→ WHAT NEEDS TO BE DONE
Your task is to reproduce, verbatim and without pictures, the lines from the opening of the listing through the line containing "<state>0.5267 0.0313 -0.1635".

→ MATERIAL PROVIDED

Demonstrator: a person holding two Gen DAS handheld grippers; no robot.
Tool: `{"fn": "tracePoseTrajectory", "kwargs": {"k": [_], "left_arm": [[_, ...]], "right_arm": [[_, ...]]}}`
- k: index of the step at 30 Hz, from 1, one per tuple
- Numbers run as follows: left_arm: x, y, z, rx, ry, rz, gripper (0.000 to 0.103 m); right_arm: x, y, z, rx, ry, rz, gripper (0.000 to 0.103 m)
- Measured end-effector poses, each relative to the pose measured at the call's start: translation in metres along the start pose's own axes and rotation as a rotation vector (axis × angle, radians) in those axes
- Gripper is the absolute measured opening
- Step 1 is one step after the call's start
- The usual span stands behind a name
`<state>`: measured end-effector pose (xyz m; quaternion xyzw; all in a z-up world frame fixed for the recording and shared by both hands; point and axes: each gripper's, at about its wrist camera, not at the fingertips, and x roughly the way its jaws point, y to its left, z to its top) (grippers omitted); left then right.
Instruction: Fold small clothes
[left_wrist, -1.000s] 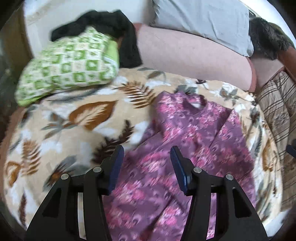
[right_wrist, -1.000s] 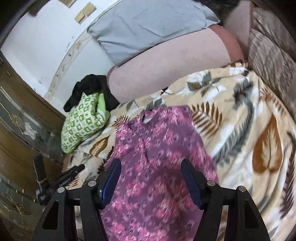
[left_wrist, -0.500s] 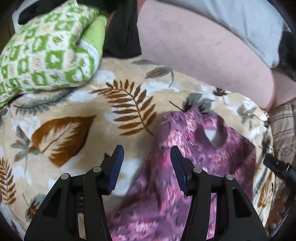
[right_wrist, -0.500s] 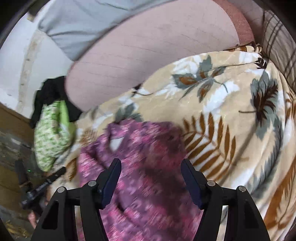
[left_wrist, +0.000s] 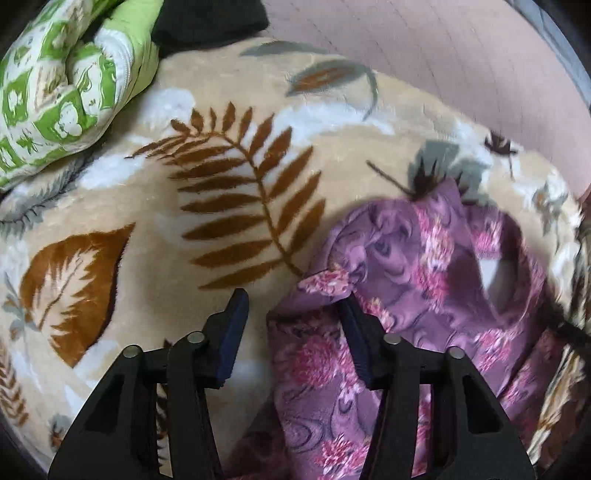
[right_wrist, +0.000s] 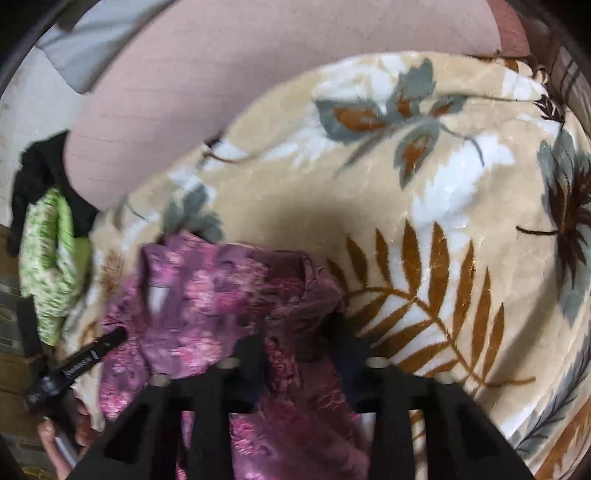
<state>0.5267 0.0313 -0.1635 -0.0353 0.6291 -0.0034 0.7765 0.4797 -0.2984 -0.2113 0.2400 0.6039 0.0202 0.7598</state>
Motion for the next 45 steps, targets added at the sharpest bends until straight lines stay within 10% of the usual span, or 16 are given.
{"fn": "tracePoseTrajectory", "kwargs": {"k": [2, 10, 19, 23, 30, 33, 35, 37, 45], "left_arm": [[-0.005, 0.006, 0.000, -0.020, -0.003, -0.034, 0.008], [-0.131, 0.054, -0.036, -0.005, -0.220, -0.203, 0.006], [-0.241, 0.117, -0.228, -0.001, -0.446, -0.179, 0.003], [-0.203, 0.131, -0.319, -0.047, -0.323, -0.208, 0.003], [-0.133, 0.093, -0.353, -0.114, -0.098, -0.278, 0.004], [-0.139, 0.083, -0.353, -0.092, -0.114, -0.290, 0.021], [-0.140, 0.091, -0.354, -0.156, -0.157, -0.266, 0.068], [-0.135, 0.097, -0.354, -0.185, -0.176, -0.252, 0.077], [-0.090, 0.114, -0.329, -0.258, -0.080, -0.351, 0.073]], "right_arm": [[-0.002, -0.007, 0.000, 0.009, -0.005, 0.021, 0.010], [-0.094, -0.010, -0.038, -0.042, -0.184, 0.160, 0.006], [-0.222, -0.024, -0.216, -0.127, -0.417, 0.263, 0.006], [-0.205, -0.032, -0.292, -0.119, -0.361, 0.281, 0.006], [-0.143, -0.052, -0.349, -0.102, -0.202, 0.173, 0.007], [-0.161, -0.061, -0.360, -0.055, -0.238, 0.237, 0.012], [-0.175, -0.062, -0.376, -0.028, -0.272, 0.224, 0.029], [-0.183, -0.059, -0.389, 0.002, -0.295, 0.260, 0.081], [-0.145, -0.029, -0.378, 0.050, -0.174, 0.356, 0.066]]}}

→ SOLUTION TO THIS EXERCISE
Demonstrator: a person holding two Gen DAS handheld grippers; no robot.
Tool: `{"fn": "tracePoseTrajectory", "kwargs": {"k": [_], "left_arm": [[_, ...]], "right_arm": [[_, ...]]}}`
- k: index of the step at 30 Hz, from 1, one per tuple
- Numbers run as follows: left_arm: x, y, z, rx, ry, rz, gripper (0.000 to 0.103 m); right_arm: x, y, z, rx, ry, rz, gripper (0.000 to 0.103 m)
- Measured end-effector poses, each relative to the pose measured at the call's start: translation in metres along the start pose's own axes and rotation as a rotation vector (axis × angle, radians) in those axes
- Gripper is the absolute measured opening
- Step 1 is one step after the call's start
- The usual span stands behind a name
`<state>`: measured end-effector pose (xyz m; quaternion xyzw; all in a z-up world frame fixed for the recording and shared by both hands; point and axes: each gripper's, at about its wrist camera, not at the fingertips, and x roughly the way its jaws point, y to its left, z to its top) (grippers omitted); left then right.
Instruction: Fold small clothes
[left_wrist, -1.000s] 
[right_wrist, -1.000s] 
[left_wrist, -0.500s] 
[right_wrist, -0.500s] 
[left_wrist, +0.000s] 
[right_wrist, +0.000s] 
<state>0.5267 0.0313 -0.1635 -0.0353 0.6291 -0.0034 0.7765 0.4797 -0.2984 -0.2113 0.2400 0.6039 0.0202 0.7598</state>

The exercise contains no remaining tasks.